-- SOURCE MATERIAL follows --
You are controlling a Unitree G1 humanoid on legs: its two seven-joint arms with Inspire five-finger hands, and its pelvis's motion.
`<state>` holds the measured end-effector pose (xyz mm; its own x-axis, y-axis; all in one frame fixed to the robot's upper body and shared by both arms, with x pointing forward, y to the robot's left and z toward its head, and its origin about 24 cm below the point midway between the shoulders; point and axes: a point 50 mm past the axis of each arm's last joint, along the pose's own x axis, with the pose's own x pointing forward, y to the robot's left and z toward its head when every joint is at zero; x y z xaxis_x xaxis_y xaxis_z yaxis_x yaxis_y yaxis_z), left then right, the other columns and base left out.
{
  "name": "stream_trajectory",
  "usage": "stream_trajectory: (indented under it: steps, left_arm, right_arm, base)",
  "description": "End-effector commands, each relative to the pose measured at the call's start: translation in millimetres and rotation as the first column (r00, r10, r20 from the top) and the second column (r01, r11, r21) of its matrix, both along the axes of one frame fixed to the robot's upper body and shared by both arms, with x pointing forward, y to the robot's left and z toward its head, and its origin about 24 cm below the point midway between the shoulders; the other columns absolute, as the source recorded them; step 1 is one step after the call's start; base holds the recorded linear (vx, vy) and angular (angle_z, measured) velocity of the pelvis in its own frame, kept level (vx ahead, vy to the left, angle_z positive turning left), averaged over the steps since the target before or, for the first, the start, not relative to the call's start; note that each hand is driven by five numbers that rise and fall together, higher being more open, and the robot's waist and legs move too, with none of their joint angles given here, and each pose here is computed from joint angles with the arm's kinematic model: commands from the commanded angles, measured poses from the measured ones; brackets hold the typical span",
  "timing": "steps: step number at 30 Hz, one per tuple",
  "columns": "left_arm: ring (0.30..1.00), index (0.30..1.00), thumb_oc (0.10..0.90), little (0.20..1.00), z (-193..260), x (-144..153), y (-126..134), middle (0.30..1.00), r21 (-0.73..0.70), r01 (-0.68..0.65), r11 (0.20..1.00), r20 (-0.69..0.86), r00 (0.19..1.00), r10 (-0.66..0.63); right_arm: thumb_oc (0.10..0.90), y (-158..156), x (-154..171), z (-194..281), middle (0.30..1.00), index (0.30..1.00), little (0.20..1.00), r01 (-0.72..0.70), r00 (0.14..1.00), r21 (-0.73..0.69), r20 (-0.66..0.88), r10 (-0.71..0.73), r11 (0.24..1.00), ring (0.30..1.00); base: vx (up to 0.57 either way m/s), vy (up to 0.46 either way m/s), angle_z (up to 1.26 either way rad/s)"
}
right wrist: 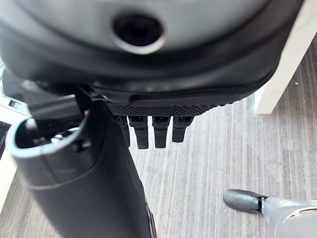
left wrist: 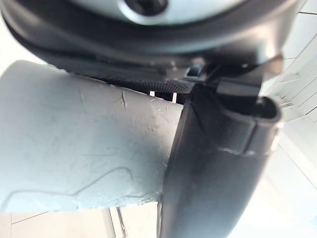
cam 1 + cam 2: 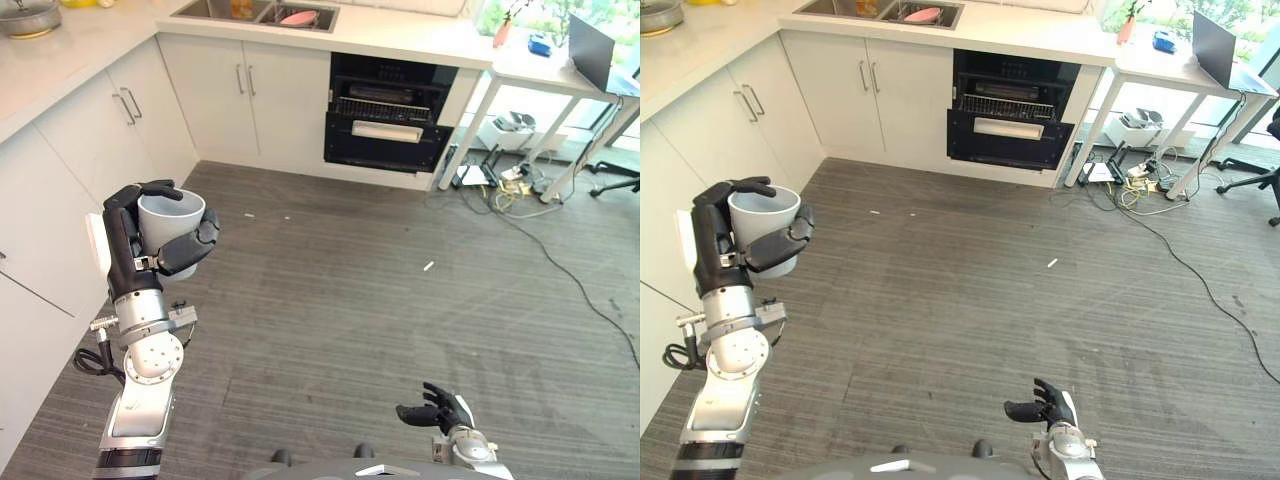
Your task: Place the dishes in the dishwasher.
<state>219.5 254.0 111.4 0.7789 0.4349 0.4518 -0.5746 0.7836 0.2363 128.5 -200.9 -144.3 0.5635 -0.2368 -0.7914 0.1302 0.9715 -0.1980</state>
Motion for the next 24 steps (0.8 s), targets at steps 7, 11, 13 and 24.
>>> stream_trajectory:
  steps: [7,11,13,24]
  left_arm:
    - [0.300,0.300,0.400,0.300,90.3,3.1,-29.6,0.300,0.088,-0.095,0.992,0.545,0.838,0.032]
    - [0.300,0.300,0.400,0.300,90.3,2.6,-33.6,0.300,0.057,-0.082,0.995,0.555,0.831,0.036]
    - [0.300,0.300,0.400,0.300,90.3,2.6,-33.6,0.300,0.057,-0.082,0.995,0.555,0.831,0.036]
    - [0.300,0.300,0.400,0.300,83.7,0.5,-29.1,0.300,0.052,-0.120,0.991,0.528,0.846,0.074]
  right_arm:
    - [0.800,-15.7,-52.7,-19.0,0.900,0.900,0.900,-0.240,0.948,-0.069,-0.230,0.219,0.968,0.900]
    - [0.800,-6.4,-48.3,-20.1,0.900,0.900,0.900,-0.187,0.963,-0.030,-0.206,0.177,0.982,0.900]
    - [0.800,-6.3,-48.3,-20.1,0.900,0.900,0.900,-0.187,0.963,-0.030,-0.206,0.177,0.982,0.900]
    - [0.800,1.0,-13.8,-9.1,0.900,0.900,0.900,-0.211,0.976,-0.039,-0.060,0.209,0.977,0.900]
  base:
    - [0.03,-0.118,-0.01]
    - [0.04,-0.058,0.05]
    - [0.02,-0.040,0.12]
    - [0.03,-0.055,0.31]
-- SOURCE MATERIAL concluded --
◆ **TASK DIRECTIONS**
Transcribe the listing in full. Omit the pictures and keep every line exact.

◆ **EXERCISE OUTPUT**
You are controlling a Unitree G1 humanoid on legs: its two seven-joint arms with Inspire five-finger hands, and its pelvis's motion.
`<state>` holds the measured end-effector pose (xyz mm; its own x-axis, y-axis; all in one frame fixed to the robot's upper body and shared by both arms, with x pointing forward, y to the robot's left and z toward its head, and its origin about 24 cm below the point midway between the shoulders; point and axes: a point 50 mm past the axis of each arm's last joint, along the pose's own x axis, with the pose's own x pointing forward, y to the robot's left and z toward its head when every joint is at zero; x y z xaxis_x xaxis_y xaxis_z yaxis_x yaxis_y yaxis_z), left then right, the other columns and base left out.
{
  "name": "stream_trajectory",
  "usage": "stream_trajectory: (indented under it: steps, left_arm, right_arm, base)",
  "description": "End-effector commands, each relative to the pose measured at the call's start: translation in millimetres and rotation as the first column (r00, r10, r20 from the top) and the second column (r01, r11, r21) of its matrix, both along the axes of one frame fixed to the robot's upper body and shared by both arms, with x pointing forward, y to the robot's left and z toward its head, and its origin about 24 cm below the point midway between the shoulders; the other columns absolute, as the source recorded them; step 1 is one step after the call's start; base holds the recorded linear (vx, vy) and angular (angle_z, measured) velocity of the pelvis in its own frame, kept level (vx ahead, vy to the left, angle_z positive turning left), averaged over the steps since the target before or, for the first, the start, not relative to the call's start; note that each hand is driven by five numbers that rise and fall together, higher being more open, and the robot's waist and legs move too, with none of their joint angles given here, and each pose here is computed from joint angles with the arm's kinematic model: commands from the commanded angles, measured poses from the measured ones; brackets hold the typical span",
  "timing": "steps: step number at 30 Hz, one per tuple",
  "columns": "left_arm: ring (0.30..1.00), index (0.30..1.00), thumb_oc (0.10..0.90), little (0.20..1.00), z (-193..260), x (-144..153), y (-126..134), middle (0.30..1.00), r21 (-0.73..0.70), r01 (-0.68..0.65), r11 (0.20..1.00), r20 (-0.69..0.86), r00 (0.19..1.00), r10 (-0.66..0.63); right_arm: thumb_oc (0.10..0.90), y (-158..156), x (-154..171), z (-194..281), middle (0.30..1.00), index (0.30..1.00), little (0.20..1.00), r01 (-0.72..0.70), r00 (0.14..1.00), r21 (-0.73..0.69), r20 (-0.66..0.88), r10 (-0.71..0.73), r11 (0.24..1.00), ring (0.30..1.00); base: vx (up to 0.57 either way m/s), vy (up to 0.46 either way m/s), angle_z (up to 1.26 either way rad/s)"
}
right wrist: 
left wrist: 
cam 1 + cam 2: 
Your task: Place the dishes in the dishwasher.
<state>219.5 254.0 111.4 0.7789 0.4349 0.4518 -0.5746 0.7836 0.2363 128.5 -200.9 -144.3 0.5635 -0.2368 -0.7914 0.1302 0.9715 -0.1980</state>
Motion for the next 24 steps (0.8 s), targets at steps 7, 11, 13 and 24.
>>> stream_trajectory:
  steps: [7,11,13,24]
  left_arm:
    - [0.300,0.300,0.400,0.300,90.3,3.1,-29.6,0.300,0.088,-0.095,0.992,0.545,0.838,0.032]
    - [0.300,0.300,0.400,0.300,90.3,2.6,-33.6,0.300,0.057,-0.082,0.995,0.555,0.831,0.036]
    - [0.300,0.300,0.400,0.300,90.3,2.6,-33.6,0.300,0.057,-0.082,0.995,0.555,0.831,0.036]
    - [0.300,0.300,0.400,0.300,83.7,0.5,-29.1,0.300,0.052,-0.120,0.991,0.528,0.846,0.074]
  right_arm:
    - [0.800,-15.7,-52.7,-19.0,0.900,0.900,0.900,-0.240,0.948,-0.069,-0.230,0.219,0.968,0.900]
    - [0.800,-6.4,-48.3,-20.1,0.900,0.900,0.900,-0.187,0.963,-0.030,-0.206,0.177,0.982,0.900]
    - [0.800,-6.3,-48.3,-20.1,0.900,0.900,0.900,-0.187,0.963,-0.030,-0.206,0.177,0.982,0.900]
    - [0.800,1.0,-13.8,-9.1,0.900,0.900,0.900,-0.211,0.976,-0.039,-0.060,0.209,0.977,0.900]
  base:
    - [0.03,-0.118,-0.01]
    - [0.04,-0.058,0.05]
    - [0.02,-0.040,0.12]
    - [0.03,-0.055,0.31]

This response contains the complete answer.